What to do: The response should hold each line from the entries below where "picture" is found.

Dataset excerpts:
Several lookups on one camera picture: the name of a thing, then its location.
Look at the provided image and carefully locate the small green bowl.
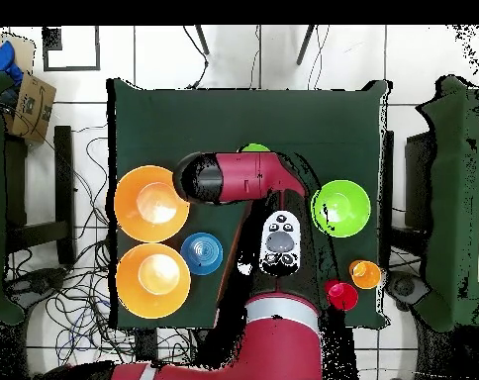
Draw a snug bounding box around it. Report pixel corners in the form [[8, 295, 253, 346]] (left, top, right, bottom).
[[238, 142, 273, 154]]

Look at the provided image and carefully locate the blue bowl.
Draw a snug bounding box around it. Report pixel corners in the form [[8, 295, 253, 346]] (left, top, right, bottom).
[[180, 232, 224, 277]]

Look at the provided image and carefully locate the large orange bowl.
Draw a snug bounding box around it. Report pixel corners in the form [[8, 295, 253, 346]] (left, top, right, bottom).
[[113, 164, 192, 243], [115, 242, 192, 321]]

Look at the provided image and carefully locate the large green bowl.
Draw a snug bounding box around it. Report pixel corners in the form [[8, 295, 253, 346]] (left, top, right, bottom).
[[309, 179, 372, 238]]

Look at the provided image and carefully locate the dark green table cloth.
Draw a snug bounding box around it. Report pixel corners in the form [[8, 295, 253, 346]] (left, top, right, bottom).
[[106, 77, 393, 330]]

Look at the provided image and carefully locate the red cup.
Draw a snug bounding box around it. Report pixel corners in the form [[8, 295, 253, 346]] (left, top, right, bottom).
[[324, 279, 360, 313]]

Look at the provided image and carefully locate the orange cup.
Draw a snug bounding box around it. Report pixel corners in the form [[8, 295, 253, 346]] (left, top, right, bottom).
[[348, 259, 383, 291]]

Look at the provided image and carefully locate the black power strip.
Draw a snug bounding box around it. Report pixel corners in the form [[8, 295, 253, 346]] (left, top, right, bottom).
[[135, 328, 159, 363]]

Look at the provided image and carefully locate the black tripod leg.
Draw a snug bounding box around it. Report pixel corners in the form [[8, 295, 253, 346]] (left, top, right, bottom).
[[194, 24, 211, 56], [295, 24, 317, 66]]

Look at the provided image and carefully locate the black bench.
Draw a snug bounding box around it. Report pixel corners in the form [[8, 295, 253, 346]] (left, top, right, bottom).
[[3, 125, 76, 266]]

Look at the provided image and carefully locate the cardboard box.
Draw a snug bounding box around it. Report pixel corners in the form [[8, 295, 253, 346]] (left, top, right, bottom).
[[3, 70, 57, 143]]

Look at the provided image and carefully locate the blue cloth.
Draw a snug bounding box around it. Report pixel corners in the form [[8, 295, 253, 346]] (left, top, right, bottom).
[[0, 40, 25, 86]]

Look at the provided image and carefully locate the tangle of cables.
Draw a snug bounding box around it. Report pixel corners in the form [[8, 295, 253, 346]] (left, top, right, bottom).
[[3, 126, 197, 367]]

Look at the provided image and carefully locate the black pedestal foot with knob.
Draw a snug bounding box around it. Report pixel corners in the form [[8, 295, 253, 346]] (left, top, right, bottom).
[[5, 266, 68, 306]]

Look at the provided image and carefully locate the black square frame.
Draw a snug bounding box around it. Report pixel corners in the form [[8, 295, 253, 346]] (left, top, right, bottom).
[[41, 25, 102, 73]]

--

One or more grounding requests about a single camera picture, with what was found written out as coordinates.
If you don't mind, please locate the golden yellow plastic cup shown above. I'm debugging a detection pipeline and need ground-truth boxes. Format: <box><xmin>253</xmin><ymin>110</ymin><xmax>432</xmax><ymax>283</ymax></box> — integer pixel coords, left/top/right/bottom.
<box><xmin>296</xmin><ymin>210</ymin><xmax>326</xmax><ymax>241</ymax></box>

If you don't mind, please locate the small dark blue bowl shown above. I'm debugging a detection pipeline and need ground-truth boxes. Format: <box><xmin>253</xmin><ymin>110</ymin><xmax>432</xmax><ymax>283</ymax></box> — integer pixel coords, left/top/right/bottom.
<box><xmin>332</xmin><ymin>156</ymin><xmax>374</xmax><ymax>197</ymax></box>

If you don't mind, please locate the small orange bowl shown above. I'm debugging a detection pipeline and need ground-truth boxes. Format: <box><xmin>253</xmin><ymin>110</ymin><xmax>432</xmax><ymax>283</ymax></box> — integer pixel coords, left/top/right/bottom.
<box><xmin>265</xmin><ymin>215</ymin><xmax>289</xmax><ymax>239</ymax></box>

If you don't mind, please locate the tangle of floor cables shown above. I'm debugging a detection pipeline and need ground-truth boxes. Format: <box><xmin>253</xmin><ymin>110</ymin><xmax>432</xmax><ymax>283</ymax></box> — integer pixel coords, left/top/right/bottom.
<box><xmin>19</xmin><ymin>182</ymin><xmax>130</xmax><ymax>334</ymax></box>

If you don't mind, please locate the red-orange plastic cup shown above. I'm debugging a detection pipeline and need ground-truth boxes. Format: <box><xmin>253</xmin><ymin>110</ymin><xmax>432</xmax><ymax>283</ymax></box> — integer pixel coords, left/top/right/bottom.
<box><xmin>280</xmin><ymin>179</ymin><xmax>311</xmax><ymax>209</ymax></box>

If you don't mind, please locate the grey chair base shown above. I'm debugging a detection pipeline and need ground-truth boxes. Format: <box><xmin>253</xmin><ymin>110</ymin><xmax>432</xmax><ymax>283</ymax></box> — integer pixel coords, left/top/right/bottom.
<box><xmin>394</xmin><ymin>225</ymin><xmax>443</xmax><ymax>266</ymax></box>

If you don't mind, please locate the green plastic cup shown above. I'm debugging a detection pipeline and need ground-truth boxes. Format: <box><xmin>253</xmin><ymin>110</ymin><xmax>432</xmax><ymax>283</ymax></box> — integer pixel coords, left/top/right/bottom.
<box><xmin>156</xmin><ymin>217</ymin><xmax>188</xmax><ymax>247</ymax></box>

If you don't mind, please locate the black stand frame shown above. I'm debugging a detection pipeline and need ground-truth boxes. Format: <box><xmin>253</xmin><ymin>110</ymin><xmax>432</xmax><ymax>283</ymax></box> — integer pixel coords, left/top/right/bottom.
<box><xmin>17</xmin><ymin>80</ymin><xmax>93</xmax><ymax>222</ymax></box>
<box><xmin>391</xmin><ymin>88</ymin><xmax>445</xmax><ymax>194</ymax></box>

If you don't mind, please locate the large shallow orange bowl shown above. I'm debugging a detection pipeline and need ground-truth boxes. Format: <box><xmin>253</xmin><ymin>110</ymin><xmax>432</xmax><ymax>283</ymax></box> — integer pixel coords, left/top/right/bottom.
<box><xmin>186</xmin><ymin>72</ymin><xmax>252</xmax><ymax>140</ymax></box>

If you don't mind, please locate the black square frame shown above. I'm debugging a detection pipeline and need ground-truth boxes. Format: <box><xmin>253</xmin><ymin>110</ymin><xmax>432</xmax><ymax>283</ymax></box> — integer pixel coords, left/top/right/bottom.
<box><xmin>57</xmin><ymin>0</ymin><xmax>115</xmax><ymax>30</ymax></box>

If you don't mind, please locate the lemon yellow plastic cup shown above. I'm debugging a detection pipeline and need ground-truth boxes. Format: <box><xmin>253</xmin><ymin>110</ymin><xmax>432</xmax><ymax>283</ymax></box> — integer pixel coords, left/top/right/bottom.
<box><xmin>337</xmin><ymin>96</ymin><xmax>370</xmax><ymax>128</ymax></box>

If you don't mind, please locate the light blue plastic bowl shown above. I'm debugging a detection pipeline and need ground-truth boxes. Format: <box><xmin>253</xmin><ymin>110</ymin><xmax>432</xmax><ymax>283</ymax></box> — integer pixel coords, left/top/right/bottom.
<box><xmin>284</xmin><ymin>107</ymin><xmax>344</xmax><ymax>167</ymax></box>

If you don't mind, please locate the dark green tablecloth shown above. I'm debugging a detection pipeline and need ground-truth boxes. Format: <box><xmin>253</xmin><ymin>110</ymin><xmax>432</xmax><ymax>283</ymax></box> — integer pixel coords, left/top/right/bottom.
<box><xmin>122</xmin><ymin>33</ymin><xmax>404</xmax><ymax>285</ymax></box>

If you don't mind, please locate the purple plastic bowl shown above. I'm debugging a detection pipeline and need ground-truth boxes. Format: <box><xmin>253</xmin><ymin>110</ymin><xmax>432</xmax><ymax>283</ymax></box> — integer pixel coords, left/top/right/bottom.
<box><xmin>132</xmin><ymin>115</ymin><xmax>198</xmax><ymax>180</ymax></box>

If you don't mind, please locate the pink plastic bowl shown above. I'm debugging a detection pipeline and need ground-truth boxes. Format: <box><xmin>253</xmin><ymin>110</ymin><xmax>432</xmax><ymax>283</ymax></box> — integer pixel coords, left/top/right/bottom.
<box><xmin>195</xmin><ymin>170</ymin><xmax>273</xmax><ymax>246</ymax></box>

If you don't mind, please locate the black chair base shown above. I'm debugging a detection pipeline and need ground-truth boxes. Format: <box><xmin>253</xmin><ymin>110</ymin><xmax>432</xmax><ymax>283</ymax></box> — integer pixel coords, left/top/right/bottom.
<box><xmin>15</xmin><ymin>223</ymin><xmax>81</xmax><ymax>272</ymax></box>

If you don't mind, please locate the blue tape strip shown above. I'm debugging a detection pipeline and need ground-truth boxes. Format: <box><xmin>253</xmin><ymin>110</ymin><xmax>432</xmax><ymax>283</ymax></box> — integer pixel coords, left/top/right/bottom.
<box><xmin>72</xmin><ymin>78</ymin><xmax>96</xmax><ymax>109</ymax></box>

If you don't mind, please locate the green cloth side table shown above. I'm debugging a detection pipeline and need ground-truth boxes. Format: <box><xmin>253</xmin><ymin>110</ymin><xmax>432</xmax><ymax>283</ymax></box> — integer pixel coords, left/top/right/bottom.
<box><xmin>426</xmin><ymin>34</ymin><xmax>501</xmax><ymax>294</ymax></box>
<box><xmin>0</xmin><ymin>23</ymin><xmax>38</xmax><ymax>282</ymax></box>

...

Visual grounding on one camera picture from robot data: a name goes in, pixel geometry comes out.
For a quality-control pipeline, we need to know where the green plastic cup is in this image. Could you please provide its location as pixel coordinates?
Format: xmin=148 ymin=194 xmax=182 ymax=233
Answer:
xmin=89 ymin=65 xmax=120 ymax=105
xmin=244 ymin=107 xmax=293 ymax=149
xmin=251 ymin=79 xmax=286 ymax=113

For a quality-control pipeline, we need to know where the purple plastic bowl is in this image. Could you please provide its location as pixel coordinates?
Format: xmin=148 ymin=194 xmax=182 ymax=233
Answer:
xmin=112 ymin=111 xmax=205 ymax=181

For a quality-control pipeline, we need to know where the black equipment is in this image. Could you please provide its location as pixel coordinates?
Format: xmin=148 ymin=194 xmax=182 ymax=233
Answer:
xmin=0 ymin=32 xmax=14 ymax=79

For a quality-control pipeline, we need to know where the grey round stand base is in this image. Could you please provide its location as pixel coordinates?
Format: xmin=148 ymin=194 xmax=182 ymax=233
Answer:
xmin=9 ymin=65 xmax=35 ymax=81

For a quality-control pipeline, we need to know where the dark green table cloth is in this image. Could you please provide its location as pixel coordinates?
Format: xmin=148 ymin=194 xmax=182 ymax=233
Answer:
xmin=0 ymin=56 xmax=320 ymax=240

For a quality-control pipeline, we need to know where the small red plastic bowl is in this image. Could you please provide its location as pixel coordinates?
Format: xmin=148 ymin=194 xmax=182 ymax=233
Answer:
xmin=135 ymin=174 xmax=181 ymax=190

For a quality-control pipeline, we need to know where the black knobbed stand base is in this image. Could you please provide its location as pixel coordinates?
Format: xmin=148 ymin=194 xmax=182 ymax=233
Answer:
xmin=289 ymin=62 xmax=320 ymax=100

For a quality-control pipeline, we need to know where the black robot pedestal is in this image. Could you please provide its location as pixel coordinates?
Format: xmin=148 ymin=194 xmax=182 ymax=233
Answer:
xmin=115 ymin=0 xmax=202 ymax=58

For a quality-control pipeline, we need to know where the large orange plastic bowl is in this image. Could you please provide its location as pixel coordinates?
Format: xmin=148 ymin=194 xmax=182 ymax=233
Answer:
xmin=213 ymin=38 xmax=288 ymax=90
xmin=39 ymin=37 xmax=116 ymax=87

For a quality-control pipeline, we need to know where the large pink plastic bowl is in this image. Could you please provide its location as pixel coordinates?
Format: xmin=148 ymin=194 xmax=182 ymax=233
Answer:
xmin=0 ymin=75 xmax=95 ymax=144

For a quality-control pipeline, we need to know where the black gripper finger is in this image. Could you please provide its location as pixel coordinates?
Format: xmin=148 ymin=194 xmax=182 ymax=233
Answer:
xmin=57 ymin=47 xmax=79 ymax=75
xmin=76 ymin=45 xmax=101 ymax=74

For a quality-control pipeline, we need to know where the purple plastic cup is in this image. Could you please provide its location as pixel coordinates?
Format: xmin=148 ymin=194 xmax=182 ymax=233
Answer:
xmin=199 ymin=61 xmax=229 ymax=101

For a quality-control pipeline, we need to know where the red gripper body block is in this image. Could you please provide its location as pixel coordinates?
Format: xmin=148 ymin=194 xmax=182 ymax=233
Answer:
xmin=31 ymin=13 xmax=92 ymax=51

Solved problem:
Several lookups on one camera picture: the name of a thing, then its location.
One or more grounding requests about a single camera picture, with what was found written out as coordinates.
Visual grounding on one camera picture from robot data: a name goes in, pixel geometry comes out.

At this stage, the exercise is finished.